Maps of projected changes in relative sea level

Shortly after the publication by Church et al. (2013) of the IPCC fifth assessment report (AR5) projections of sea level change across the global ocean, James et al. (2014) published estimates of projected changes in relative sea level at Canadian coastal sites equipped with long-term GPS stations. Publication in 2020 of NAD83v70VG allowed James et al. (2021) to expand the spatial coverage of projections in relative sea level to all of Canada.

A clickable map of the James et al. (2021) dataset on Canada’s climate data website allows users to plot and download time series of relative sea level anywhere in Canada on a grid with a spatial resolution of 0.1° in latitude and longitude.

Large variations in relative sea level change are projected across Canada. While relative sea level is projected to rise fastest in the Maritime provinces and in the Beaufort Sea, relative sea level will be falling in the Hudson Bay and Foxe Basin areas. This spatial pattern of relative sea level change is closely related to the spatial pattern of vertical crustal velocity (see first figure of this article).

Ten maps covering all of Canada display the relative sea level change that could occur up to 2100 according to three levels of global greenhouse gas (GHG) emissions intensity: RCP2 .6 for low GHG emissions, RCP4.5 for medium GHG emissions, RCP8.5 for high GHG emissions. Note: RCP = Representative Concentration Pathways (van Vuuren et al. 2011).

1. RCP2.6 lower (5th percentile)
2. RCP2.6 median (50th percentile)
3. RCP2.6 upper (95th percentile)
4. RCP4.5 lower (5th percentile)
5. RCP4.5 median (50th percentile), shown in map above
6. RCP4.5 upper (95th percentile)
7. RCP8.5 lower (5th percentile)
8. RCP8.5 median (50th percentile)
9. RCP8.5 upper (95th percentile)
10. RCP8.5 enhanced scenario (RCP8.5 median plus 65cm of extra sea level rise due to accelerated ice melting in Antarctica).

These ten maps can be viewed on Canada’s climate data portal.
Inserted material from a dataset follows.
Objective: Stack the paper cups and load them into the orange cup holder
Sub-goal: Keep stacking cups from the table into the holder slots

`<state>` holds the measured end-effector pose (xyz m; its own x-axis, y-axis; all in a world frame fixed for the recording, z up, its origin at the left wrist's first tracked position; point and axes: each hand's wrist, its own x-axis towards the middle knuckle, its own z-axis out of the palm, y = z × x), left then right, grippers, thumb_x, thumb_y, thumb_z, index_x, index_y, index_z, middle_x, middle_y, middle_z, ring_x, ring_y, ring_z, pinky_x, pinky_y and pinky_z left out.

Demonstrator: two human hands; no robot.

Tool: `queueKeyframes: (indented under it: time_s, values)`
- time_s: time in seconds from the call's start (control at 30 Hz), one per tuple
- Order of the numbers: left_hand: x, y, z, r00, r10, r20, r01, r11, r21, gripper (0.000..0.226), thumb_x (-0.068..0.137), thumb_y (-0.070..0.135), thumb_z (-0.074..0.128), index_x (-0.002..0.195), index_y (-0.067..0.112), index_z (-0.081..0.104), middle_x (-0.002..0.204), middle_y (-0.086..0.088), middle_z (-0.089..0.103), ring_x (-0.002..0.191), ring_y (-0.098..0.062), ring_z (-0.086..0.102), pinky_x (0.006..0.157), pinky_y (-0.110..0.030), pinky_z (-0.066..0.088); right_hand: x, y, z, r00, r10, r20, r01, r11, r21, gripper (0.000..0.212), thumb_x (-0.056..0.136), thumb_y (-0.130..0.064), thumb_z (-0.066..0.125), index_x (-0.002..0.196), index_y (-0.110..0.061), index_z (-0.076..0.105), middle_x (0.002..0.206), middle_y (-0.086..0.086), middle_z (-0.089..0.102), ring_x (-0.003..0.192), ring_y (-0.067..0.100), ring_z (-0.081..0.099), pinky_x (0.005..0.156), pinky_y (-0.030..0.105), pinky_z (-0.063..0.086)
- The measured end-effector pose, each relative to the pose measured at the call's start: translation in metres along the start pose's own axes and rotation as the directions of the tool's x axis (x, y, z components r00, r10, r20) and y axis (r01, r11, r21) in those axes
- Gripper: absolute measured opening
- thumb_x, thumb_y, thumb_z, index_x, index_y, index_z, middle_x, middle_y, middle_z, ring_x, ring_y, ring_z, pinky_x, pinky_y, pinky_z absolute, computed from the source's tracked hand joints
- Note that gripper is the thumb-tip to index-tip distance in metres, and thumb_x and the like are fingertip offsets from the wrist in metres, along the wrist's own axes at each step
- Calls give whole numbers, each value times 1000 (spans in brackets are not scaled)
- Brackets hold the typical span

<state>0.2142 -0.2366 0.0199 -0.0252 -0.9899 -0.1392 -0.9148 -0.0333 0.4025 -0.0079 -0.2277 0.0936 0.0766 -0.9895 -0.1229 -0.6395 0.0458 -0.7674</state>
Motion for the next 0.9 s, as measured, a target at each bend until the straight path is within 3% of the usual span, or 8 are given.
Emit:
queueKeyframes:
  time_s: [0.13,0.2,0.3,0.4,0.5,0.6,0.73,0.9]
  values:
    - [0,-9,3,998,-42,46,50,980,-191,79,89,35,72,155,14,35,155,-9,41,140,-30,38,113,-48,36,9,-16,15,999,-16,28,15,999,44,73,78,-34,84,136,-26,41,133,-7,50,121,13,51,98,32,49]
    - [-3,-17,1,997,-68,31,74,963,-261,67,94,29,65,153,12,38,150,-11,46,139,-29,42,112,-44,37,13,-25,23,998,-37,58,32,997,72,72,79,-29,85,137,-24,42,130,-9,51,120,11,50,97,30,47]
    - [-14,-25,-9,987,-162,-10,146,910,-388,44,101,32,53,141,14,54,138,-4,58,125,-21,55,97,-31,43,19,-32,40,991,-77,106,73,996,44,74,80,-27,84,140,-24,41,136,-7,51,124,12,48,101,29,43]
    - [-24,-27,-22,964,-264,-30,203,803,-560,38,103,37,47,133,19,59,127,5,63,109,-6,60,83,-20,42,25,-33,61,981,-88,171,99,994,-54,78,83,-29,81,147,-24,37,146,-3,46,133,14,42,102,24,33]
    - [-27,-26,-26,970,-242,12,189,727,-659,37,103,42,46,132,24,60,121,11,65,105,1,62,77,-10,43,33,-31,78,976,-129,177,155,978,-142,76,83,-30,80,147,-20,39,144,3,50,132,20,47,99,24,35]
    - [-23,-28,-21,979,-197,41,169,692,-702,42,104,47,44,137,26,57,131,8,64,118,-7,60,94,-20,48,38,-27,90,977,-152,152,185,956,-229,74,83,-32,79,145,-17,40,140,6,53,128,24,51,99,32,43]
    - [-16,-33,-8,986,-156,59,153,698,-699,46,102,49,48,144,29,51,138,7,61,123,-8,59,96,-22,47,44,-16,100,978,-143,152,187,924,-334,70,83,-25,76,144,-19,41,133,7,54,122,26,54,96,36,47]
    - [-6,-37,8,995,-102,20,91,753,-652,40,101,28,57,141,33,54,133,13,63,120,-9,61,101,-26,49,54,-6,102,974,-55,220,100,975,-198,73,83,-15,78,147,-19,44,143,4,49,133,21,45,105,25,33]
Time series of projected relative sea level change

We can obtain local projections of relative sea level change at any site along the coast of Canada by clicking on the interactive maps. In the time series graphics that follow, solid lines show the median (50th percentile) projections of relative sea level change for the RCP2.6, RCP4.5 and RCP8.5 GHG emission scenarios. Dashed lines show the 5th and 95th percentiles associated by color to each of the three GHG emissions scenarios. Thus, for each of the RCPs, a probability of 90% is associated with the area between its two dashed lines. A red circle indicates the enhanced RCP8.5 upper (95th percentile) scenario for which 65cm of extra sea level rise was added due to accelerated ice melting in Antarctica.

A companion blog post written in French plots the relative sea level time series at Umiujaq and four southern Québec municipalities: Québec City, Rimouski, Sept-Îles and Îles-de-la-Madeleine. 

Time series interpretation

By 2100, relative sea level is always lowest for the low GHG emissions scenario RCP2.6. At the other extreme, relative sea level is always highest for the high GHG emissions scenario RCP8.5.

The commitments made by the international community in 2021 at the COP26 Glasgow meeting to reduce GHG emissions roughly correspond to the RCP4.5 medium GHG emissions scenario. This intensity level of GHG emissions would result in intermediate values of relative sea level rise compared to the RCP2.6 and RCP8.5 scenarios.

Vertical crustal motion is the main factor explaining differences in relative sea level projections from place to place. Most localities in southern Canada and the Beaufort Sea can expect sea level rise over the next decades. But at other places such as Churchill, the uplift rate of the earth’s crust exceeds the rate at which absolute sea level rises, causing a local drop in relative sea level.

References

Church, J.A., P.U. Clark, A. Cazenave, J.M. Gregory, S. Jevrejeva, A. Levermann, M.A. Merrifield, G.A. Milne, R.S. Nerem, P.D. Nunn, A.J. Payne, W.T. Pfeffer, D. Stammer and A.S. Unnikrishnan, 2013. Chapter 13, Sea Level Change. In: Climate Change 2013: The Physical Science Basis. Contribution of Working Group I to the Fifth Assessment Report of the Intergovernmental Panel on Climate Change [Stocker, T.F., D. Qin, G.-K. Plattner, M. Tignor, S.K. Allen, J. Boschung, A. Nauels, Y. Xia, V. Bex and P.M. Midgley (eds.)]. Cambridge University Press, Cambridge, United Kingdom and New York, NY, USA.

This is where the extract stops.